Bourik est folle de joie. Elle mâche soigneusement cette friandise encore chaude de soleil.
Au bord du fleuve, quelques pêcheurs avancent dans les basses eaux, gare aux crocodiles !
C'est une journée typiquement égyptienne, quelques amis, le Nil, le Soleil, de la nourriture, de la bière. Que vouloir de plus ?
*
* *
Suzanne a préparée le repas, simple et copieux. Un musicien gratte les cordes de son instrument en chantant des mélodies. La musique n'empêche pas les langues d'aller bon train.
Le grand sujet de conversation est Potolerri, tous veulent le marier ! Ils lui expliquent qu'il aura vite fait d'avoir une fonction à la cour ou dans les administrations, dans "la grande maison" Per âa.
Suzanne ne garde pas sa langue dans sa poche, toute gouvernante qu'elle soit ! Et elle connaît Sinouhit depuis assez longtemps !
- Comme a dit le sage Ptahhotep : "Si tu es un homme distingué, fonde un foyer, et chéris ta femme dans ta maison comme il convient. Emplis son ventre, habille son dos; c'est aussi un vrai remède pour ses membres que les onguents; rends là heureuse ainsi tant que tu vivras. C'est un champ fertile pour qui la possède. Ne la juge pas, mais tiens-là à distance du commandement, car elle déchaînerait la tempête. Lisse son coeur au moyen de ce qui t'advient d'heureux. Ainsi elle demeurera dans ta maison".
Agar a emprisonné la main de Potolerri; celui-ci ne la dégage pas. La jeune fille a un sourire épanoui et vainqueur.
La nuit est tombée, le soir est doux; Potolerri et Agar abandonnent le repas et la discussion pour aller faire un tour au clair de lune, en amoureux. Agar a une idée :
- Plutôt que de marcher en regardant la lune, nous pourrions monter sur le dos de Bourik, elle est assez forte pour nous porter tous les deux.

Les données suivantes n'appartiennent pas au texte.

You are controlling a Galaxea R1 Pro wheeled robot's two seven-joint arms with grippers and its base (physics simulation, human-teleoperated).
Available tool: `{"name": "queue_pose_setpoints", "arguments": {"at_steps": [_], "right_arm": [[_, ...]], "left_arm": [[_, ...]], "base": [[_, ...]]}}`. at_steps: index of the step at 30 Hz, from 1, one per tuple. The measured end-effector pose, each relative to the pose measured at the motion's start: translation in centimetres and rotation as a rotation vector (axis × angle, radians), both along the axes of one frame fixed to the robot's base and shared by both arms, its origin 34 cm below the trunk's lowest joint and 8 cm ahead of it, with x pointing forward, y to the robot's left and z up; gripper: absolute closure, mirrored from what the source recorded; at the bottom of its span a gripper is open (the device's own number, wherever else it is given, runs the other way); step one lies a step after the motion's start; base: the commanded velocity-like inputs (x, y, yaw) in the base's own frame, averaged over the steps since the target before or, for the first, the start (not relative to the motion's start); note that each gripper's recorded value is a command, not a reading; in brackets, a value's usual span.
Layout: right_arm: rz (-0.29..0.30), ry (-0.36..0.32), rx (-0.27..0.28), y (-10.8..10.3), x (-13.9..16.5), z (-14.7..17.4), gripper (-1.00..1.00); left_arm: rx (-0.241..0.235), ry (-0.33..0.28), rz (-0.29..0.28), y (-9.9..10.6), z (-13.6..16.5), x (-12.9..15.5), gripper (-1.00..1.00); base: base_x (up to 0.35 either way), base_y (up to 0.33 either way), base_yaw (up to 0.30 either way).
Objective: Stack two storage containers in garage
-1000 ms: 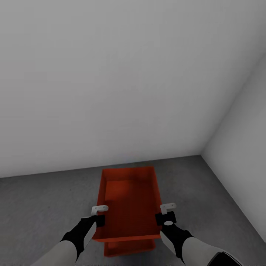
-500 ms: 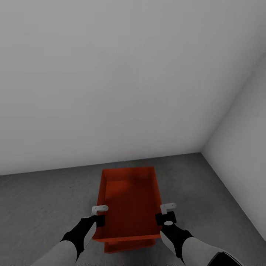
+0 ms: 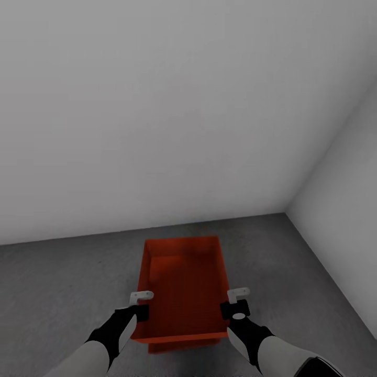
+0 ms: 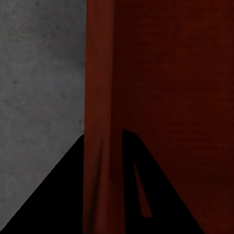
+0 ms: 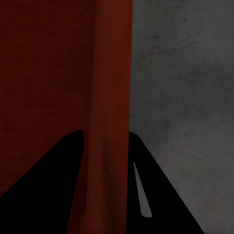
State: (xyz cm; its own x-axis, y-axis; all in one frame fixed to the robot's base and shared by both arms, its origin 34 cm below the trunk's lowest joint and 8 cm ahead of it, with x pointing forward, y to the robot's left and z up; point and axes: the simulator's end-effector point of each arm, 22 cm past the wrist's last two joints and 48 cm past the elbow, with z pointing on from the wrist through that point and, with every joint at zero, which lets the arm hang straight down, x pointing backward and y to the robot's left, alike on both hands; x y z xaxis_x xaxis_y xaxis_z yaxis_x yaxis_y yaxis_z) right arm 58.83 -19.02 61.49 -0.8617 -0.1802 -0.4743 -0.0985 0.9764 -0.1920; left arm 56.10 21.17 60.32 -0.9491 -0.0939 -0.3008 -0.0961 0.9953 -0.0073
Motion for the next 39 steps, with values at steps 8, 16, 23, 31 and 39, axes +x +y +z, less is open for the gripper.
{"name": "queue_pose_setpoints", "arguments": {"at_steps": [8,16,23,31,39], "right_arm": [[0.000,0.012,0.000,0.01,-0.42,-0.55,1.00],[0.000,0.014,0.000,0.02,-0.49,-0.64,1.00],[0.000,0.014,0.000,0.01,-0.49,-0.64,1.00],[0.000,0.013,0.000,0.00,-0.46,-0.63,1.00],[0.000,0.010,0.000,-0.01,-0.39,-0.55,1.00]], "left_arm": [[0.000,0.012,0.000,0.01,-0.51,-0.43,1.00],[0.000,0.014,0.000,0.02,-0.60,-0.50,1.00],[0.000,0.014,0.000,0.01,-0.60,-0.50,1.00],[0.000,0.013,0.000,0.00,-0.60,-0.48,1.00],[0.000,0.010,0.000,-0.01,-0.53,-0.41,1.00]], "base": [[0.000,0.000,0.000],[0.000,0.000,0.000],[0.000,0.000,0.000],[0.000,0.000,0.000],[0.000,0.000,0.000]]}}
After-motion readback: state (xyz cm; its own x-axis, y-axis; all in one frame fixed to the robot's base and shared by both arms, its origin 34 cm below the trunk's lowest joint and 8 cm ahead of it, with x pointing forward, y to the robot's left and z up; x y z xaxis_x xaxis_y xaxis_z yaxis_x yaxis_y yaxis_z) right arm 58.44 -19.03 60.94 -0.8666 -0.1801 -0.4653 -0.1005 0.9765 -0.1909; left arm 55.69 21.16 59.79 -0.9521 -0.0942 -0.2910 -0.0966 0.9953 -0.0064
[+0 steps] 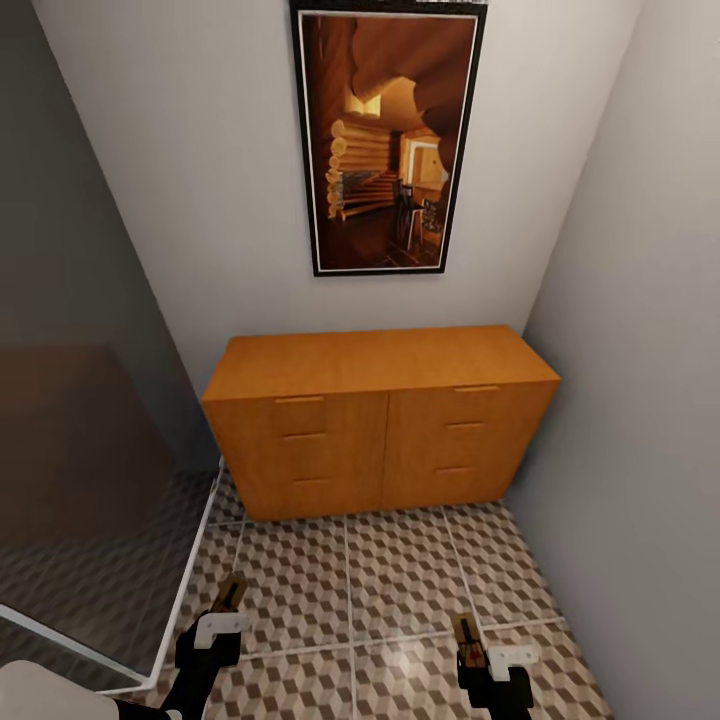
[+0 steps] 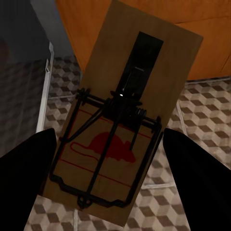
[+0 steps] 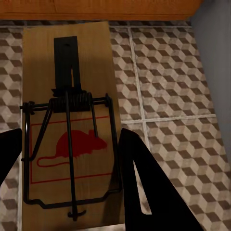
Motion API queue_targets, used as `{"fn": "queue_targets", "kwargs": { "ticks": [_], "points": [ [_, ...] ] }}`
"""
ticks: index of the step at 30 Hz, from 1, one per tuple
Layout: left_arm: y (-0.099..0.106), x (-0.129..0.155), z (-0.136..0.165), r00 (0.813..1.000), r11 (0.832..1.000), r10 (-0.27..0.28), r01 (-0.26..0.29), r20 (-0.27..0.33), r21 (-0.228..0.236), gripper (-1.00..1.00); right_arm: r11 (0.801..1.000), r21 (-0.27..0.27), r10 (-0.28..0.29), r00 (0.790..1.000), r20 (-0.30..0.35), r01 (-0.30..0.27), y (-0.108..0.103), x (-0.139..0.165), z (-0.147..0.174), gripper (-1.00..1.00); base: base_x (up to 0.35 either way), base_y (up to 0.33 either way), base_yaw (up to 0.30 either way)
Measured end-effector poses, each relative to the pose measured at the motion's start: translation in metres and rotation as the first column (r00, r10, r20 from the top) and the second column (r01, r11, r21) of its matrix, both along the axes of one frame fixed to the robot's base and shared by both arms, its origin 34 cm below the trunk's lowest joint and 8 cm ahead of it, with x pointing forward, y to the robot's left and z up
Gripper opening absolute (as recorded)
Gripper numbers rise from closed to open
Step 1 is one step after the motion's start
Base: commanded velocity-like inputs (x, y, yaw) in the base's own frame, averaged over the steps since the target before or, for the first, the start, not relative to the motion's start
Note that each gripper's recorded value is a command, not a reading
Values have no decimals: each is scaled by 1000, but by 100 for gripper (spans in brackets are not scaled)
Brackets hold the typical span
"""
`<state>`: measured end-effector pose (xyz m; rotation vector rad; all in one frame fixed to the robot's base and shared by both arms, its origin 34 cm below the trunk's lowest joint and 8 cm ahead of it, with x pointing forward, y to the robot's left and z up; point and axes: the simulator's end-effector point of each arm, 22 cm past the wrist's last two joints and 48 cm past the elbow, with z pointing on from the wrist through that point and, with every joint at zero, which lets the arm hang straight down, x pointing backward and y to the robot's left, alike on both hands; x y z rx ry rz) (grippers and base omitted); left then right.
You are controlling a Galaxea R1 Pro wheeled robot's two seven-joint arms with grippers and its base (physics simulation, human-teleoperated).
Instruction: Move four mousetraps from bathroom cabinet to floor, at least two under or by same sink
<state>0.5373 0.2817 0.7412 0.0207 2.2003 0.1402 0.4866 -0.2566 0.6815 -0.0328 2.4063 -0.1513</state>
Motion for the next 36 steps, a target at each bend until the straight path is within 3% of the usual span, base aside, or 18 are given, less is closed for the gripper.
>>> {"fn": "queue_targets", "kwargs": {
  "ticks": [36],
  "points": [
    [0,15,26,998,1000,0,0,59,0,-100,1000,0,1,998,59,-1,0,18,23,-100,0,0,0]
  ]
}}
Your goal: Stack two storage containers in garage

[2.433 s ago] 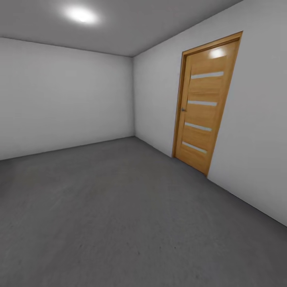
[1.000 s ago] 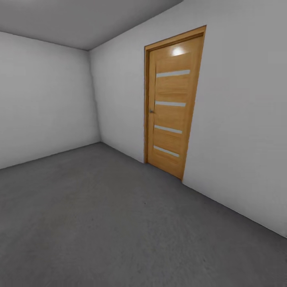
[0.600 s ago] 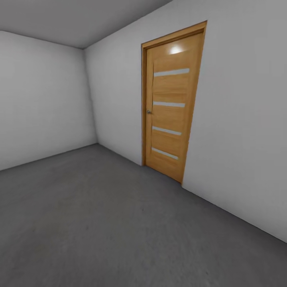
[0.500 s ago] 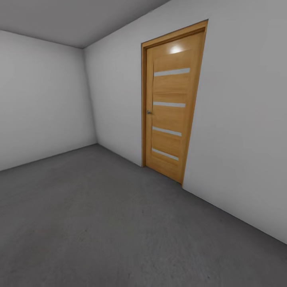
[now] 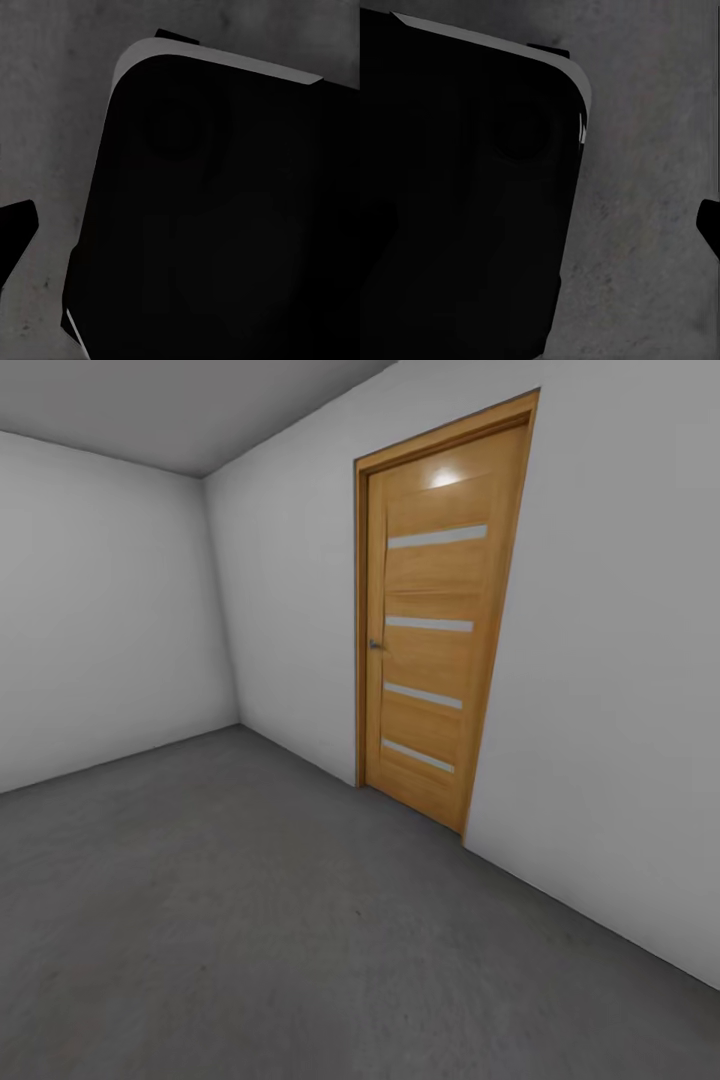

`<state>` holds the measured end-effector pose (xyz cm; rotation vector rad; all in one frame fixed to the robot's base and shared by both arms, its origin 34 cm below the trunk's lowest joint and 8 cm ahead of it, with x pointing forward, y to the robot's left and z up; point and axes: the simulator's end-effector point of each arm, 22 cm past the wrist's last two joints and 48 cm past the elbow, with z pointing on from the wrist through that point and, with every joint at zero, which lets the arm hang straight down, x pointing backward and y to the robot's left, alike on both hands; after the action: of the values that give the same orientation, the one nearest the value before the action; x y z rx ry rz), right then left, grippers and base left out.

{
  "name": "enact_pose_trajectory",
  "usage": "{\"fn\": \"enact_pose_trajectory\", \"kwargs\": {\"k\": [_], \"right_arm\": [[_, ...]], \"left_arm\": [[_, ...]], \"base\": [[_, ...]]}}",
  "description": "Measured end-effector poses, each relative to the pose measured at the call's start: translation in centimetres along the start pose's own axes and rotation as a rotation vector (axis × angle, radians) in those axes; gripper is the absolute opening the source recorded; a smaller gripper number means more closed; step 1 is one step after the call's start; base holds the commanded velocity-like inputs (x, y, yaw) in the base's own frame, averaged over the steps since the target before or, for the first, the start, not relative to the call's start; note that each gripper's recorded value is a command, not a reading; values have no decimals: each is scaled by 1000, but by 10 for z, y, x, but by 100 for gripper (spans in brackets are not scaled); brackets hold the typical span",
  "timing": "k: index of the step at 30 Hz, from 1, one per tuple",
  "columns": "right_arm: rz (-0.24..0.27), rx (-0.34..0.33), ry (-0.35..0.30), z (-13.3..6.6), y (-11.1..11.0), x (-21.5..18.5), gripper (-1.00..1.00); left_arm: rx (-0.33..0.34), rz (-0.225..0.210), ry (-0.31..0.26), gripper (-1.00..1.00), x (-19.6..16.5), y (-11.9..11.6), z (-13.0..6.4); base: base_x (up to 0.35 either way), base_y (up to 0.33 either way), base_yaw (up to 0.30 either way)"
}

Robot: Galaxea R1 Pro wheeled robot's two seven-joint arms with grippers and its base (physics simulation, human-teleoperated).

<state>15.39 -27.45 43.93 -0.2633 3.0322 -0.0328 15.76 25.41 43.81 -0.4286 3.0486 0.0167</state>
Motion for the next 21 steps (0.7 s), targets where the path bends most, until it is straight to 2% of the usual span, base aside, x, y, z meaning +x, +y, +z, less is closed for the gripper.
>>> {"fn": "enact_pose_trajectory", "kwargs": {"k": [16, 21], "right_arm": [[5, -3, -1, 0, 3, -1, 100], [3, -5, -2, 0, 4, -1, 100]], "left_arm": [[0, 1, 0, 100, 0, 0, 0], [0, 1, 0, 100, 0, 0, 0]], "base": [[331, 103, -2], [330, 132, -174]]}}
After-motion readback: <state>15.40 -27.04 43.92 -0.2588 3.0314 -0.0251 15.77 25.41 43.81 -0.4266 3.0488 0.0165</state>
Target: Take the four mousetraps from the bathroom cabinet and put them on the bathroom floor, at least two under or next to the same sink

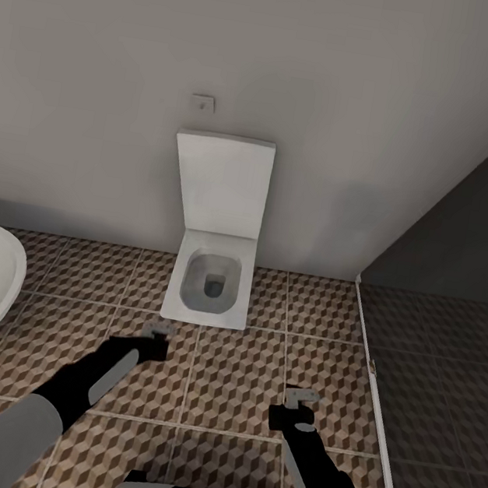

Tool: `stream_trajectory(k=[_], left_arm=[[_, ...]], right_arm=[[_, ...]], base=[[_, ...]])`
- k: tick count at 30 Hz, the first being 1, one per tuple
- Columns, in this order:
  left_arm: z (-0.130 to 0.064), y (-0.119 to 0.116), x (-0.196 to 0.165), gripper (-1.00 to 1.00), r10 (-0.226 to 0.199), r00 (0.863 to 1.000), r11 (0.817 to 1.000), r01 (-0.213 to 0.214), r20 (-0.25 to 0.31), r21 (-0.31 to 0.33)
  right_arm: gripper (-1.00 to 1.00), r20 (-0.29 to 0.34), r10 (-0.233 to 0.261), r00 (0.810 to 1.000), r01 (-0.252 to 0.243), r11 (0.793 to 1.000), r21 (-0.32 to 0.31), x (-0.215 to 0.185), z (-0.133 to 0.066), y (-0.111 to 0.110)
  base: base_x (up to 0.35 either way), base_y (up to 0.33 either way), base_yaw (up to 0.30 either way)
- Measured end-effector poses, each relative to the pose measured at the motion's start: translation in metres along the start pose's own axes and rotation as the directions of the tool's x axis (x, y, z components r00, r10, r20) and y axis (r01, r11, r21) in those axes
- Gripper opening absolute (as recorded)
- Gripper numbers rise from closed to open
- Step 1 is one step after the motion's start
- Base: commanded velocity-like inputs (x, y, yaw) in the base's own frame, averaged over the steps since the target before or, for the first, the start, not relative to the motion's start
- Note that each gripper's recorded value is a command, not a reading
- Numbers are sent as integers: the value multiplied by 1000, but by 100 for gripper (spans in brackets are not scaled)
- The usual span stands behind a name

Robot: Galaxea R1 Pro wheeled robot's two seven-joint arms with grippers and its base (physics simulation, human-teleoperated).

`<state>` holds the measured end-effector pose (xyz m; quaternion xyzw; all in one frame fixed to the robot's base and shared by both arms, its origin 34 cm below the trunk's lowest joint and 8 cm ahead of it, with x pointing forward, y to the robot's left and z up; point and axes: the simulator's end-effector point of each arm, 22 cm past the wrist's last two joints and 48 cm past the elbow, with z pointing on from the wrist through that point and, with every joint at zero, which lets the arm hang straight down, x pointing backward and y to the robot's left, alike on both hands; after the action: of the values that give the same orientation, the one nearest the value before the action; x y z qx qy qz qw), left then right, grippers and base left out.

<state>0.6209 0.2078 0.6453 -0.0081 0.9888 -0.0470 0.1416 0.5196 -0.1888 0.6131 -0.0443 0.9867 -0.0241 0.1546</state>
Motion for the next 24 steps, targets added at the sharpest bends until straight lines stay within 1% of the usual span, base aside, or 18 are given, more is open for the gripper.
stream_trajectory(k=[4,9,12,18,24], left_arm=[[-1,1,-2,-100,3,1000,1000,-3,4,-1],[0,3,1,-100,1,1000,1000,-1,-4,-4],[3,3,8,-100,-2,1000,1000,1,-17,-6],[7,-7,20,-100,-9,999,1000,9,-43,2],[8,-10,22,-100,-11,999,1000,11,-48,6]], right_arm=[[-100,5,1,1000,-1,1000,-1,-2,0,0],[-100,55,7,998,-7,1000,-2,-24,-5,-2],[-100,76,11,997,-11,1000,-2,-34,-8,-2],[-100,83,13,996,-12,1000,-3,-38,-9,-2],[-100,84,15,996,-15,1000,-5,-38,-9,-1]], base=[[0,0,0],[0,0,0],[0,0,0],[0,0,0],[0,0,0]])
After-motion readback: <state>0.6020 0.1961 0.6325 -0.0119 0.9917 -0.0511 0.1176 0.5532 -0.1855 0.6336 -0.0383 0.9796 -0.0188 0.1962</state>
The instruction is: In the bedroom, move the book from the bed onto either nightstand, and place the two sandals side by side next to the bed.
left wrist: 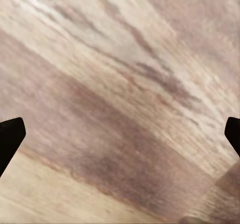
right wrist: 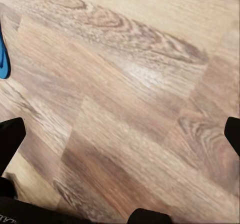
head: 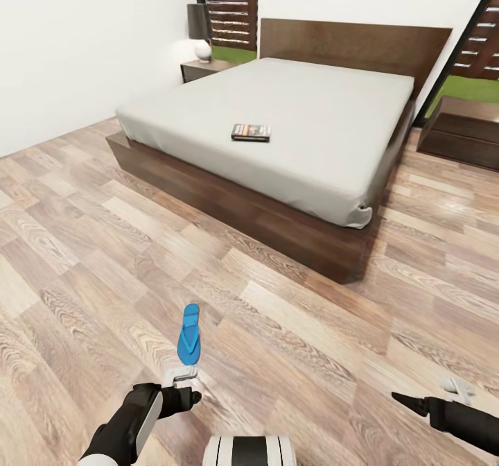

N'est-ce pas ?
La coquine, ainsi, elle sera plus près de Potolerri, tout près même.
Dès que Potolerri est sorti, il devient le principal sujet de conversation entre Abram, Saraï et Sinouhit : "il s'est bien habitué; ils feront un beau couple; pourquoi ne pas lui avoir dit qu'un de ses amis est présent, va t-il se marier avec Agar ? ..."
Suzanne est en train de ranger la pièce; tout à coup, elle reste immobile, elle vacille sur place, elle transpire, elle a le souffle court.
La conversation s'arrête, ils se précipitent pour la soutenir.
Suzanne est en transe, elle oscille un peu plus vite et parle :
- Potolerri est en danger, je vois des hommes, beaucoup d'hommes méchants, il va disparaître ! Et elle s'écroule sur les cousins...
Sinouhit lui fait boire un peu d'eau et l'interroge :
- Cela t'arrive t-il souvent. Qu'as tu vu pour Potolerri ?
Suzanne se passe la main sur le front :
- Que m'est il arrivé ?
Laissant Saraï prend soin de Suzanne, Abram et Sinouhit ordonnent aux domestiques de prendre des gourdins, des torches et de les rattraper.
En route pour les berges du Nil, ils appellent les voisins à l'aide et leurs demandent d'aller chercher des soldats.
- Peut être que Suzanne c'est trompée, mais si les dieux ont trouvé bon de nous avertir, il faut absolument courir à son secours.